[nijave]

Why are there so many private keys in repos? It seems preferable to just generate them when needed instead of risk one being misused

[codetrotter]

Committing private keys is definitely the wrong thing to do. But if the system is talking to something, then generating new keys won’t help either. What you need is some kind of system to deploy or retrieve secrets. There are various different solutions that exist for this.

[koolba]

And the system for deploying or retrieving secrets itself needs secrets to authenticate with the secrets manager.
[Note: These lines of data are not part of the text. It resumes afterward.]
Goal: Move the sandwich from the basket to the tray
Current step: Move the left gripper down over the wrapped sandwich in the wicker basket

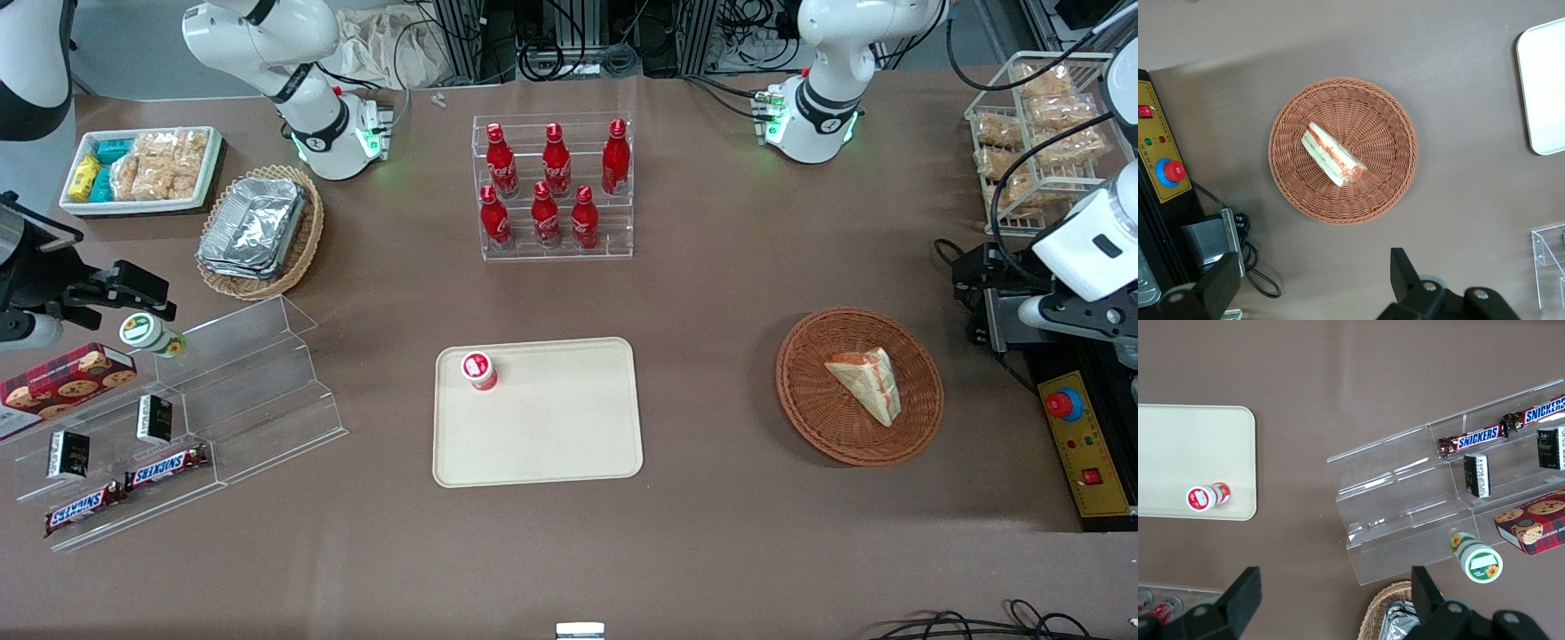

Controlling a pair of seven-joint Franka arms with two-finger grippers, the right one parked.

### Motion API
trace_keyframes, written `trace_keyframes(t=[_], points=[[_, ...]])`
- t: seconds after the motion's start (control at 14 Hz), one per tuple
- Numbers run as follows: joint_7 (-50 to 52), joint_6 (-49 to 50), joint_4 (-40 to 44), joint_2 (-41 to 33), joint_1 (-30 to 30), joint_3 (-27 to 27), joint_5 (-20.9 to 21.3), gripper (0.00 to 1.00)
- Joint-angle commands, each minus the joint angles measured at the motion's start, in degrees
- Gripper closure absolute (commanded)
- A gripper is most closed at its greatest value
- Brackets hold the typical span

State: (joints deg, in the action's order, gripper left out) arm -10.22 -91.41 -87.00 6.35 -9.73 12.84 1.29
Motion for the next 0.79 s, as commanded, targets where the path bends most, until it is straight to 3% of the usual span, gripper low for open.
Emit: trace_keyframes(t=[0.0,0.5,0.71], points=[[0.99,0.7,1.14,0.6,-0.2,0.08,-0.77,0.0],[11.36,-0.7,-2.46,2.44,-0.19,0.08,-0.24,0.0],[14.94,-7.54,-8.6,2.09,-0.2,-0.09,-0.06,0.0]])
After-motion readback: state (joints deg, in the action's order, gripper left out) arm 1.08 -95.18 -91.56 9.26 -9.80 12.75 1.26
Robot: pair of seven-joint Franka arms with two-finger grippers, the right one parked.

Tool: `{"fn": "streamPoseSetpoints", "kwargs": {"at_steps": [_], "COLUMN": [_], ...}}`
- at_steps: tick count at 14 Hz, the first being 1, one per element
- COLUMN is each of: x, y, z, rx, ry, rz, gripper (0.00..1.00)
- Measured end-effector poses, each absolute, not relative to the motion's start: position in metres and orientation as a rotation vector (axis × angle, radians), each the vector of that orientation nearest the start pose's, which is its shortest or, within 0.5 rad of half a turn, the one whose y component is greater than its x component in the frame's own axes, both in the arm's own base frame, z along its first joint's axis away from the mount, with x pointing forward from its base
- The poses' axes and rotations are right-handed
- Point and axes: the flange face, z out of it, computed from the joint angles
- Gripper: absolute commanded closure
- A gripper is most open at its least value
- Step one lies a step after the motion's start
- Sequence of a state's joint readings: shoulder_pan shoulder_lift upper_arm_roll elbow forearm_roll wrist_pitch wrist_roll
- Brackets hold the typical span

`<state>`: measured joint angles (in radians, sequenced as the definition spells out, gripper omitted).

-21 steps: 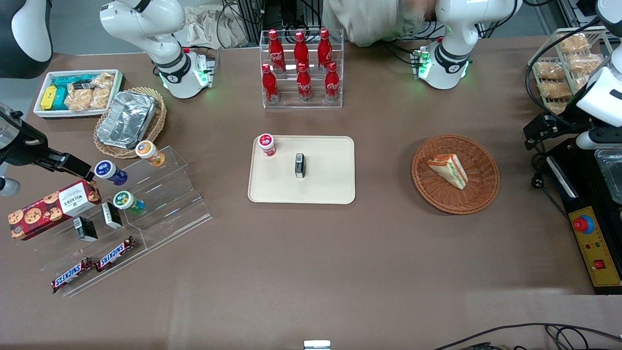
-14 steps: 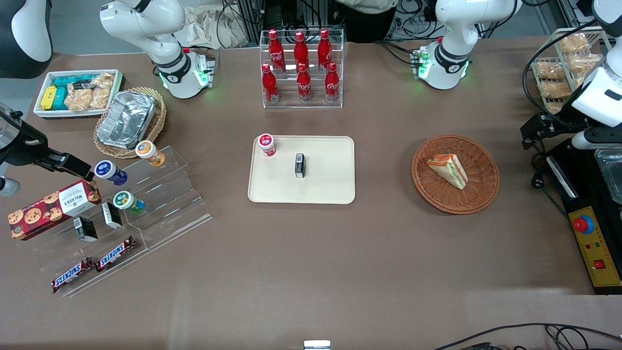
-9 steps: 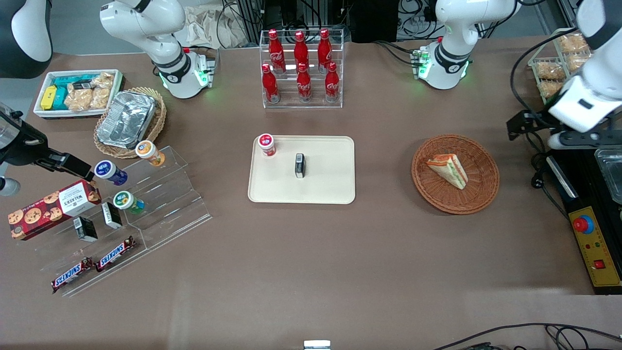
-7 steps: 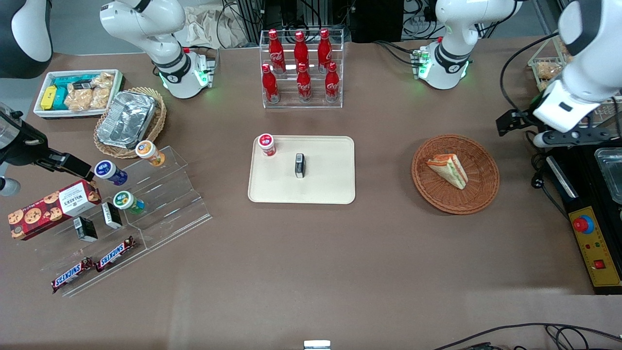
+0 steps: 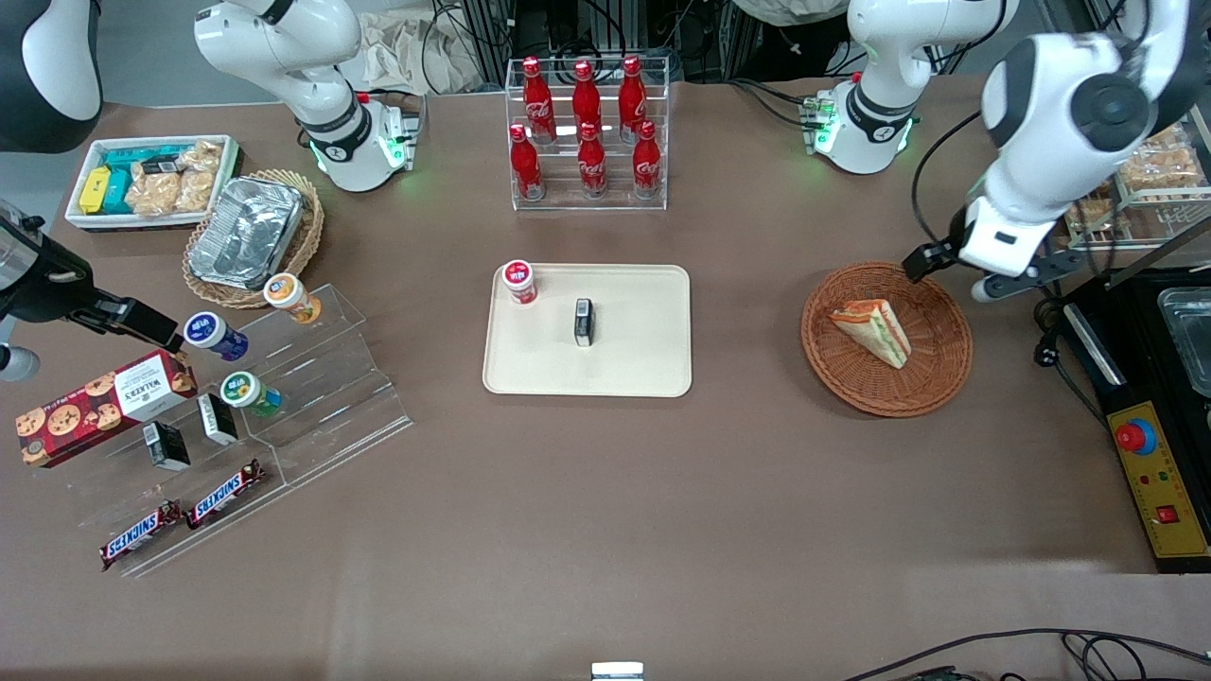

Or you generate them on the fly at deployment so that they only exist ephemerally outside the deployment site.

[riverdroid]

Most private keys in Git repositories seem to be test data. But why are those test private keys sometimes used for other things? Probably just people lazily copying from ~/.ssh/idrsa or copying to ~/.ssh/idrsa.

[xvector]

Private keys for tests should be generated on demand, lest you induce CI failure due to key expiration some years down the line

[dilyevsky]

Keys (at least rsa,ec,ssh ones) don’t expire - certs do. Also you’re not required to set expiration at all and probably should not in test for the very reason you mentioned. Unless you’re testing expiration validation of course in which case cert will be intentionally expired.

[tyingq]

I'm somewhat surprised how many keygen type tools don't support ways to do that without putting a passphrase on a command line. Gpg is nice, with --passphrase-fd.